Bread, sausage, steak, cheese, egg...
Bread, sausage, steak, cheese, egg… | © Filipe Fortes/WikiCommons

Francesinha in Porto, Portugal

There’s nothing dainty or gourmet about Porto’s
culinary claim to fame, which makes this one a welcome break from many of the
other delicacies on this list. Indeed, Francesinha—a booming, stacked sandwich with
layer upon layer of melted cheese, cut chipolata sausages, crusted ham slices,
steaks and other meaty treats besides—is a hearty meal of epic proportions,
served up with a generous pile of French fries and doused in a trademark sauce.
If you’re looking for the finest that Portugal’s northern city has to offer,
then check out Café
Santiago, or the Cufra Grill by the

Goulash in Budapest, Hungary

The hearty Hungarian goulash came to life sometime in the 9th
century, when herdsmen and farmers of central Europe’s hinterland
discovered a way of curing meat with sunlight to preserve it for future
cooking.

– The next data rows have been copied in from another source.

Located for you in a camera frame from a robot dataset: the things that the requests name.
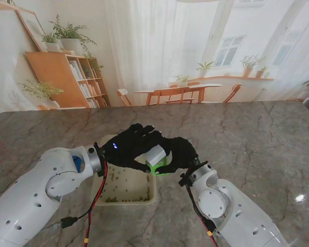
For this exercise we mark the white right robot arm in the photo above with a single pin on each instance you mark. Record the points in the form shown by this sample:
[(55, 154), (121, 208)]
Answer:
[(229, 205)]

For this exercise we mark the blue plastic scraper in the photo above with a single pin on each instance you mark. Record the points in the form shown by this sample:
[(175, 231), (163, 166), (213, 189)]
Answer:
[(78, 163)]

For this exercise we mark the scattered green beans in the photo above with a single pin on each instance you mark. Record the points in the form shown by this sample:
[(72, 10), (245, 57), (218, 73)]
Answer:
[(128, 199)]

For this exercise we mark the clear bottle with green base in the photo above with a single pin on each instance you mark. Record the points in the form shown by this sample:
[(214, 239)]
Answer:
[(158, 168)]

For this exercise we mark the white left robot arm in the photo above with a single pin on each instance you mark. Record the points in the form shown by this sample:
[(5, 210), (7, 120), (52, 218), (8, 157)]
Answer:
[(38, 198)]

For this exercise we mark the white square bottle cap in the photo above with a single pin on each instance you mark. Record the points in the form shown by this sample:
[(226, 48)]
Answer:
[(155, 154)]

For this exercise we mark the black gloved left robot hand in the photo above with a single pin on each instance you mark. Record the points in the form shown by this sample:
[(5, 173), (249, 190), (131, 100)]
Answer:
[(128, 151)]

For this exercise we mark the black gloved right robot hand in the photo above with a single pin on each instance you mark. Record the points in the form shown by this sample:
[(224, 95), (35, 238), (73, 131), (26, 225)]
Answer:
[(180, 154)]

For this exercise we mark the cream plastic baking tray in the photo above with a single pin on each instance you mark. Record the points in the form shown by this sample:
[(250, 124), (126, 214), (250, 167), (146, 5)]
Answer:
[(123, 185)]

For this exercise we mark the printed room backdrop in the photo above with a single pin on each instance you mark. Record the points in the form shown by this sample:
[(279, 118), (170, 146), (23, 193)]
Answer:
[(154, 51)]

The product was a filling, simple and rustic dish laden with necessary
proteins and fats and bursting at the brim with tough and chewy meat slices.
Today though, the goulash served in joints like Megyeri Csárda Tavern and Kiado
Kocsma in central Budapest is more like a soup, infused with the unforgettable
aromas of smoked paprika and healthy dashes of local vegetables.

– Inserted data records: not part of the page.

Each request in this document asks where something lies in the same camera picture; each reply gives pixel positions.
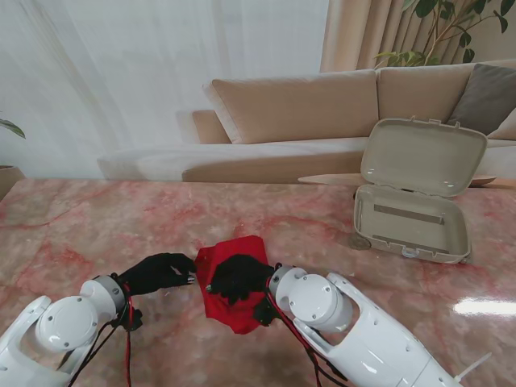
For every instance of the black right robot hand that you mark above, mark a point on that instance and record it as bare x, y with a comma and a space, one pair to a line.
240, 276

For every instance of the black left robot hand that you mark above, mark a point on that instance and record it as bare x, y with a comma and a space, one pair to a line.
155, 274

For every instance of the red shirt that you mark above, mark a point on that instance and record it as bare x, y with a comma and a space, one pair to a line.
242, 246

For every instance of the beige hard-shell suitcase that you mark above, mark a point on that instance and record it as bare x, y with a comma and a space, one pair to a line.
419, 153

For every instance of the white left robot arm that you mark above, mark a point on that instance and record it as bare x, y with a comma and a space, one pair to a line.
56, 326

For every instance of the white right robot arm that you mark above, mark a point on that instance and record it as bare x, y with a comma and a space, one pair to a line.
354, 330

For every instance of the light wooden coffee table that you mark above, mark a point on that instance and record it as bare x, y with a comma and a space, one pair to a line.
334, 178

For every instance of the potted plant with beige pot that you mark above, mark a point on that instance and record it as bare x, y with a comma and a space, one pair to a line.
8, 175

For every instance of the beige sofa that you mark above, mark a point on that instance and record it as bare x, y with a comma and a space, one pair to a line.
290, 105

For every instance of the white sheer curtain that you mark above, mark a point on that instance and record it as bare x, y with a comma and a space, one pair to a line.
121, 80

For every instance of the oval wooden tray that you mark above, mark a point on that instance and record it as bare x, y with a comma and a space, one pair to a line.
483, 181

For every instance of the beige pleated curtain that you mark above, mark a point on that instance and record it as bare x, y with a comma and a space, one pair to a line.
363, 32

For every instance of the tall green leafy plant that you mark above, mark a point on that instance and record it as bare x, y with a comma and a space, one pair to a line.
405, 57

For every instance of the grey-brown cushion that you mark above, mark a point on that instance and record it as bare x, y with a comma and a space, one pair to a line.
483, 96

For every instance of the cream cushion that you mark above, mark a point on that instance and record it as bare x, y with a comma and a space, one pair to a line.
506, 130

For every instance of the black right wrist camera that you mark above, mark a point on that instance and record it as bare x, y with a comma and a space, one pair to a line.
264, 313

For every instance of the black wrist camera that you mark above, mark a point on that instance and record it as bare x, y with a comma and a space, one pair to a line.
133, 319
264, 313

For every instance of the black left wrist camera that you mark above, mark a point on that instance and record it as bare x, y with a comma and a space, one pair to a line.
133, 319

The valleys of central Istria, close to Livade
The valleys of central Istria | © Joseph Richard Francis

Truffles in Istria, Croatia

Forget French Périgord, Istria is the place to go for
truffles these days, with oodles of
fantastic eateries now popping up between the old Italian streets of
hilltop Motovun and the cobblestone alleys of pretty Rovinj. Their menus tout everything
from truffle-infused tagliatelle to scrambled egg with a truffle top, while
nearby producers of Istrian olive oil sprinkle flakes of truffle in their storage
casks and Giancarlo Zigante
(the man famed for finding the largest truffle on the planet back in 1999),
sells truffle pate, pickled truffles and truffle-based catering supplies from
his base in the charming inland valley village of Livade.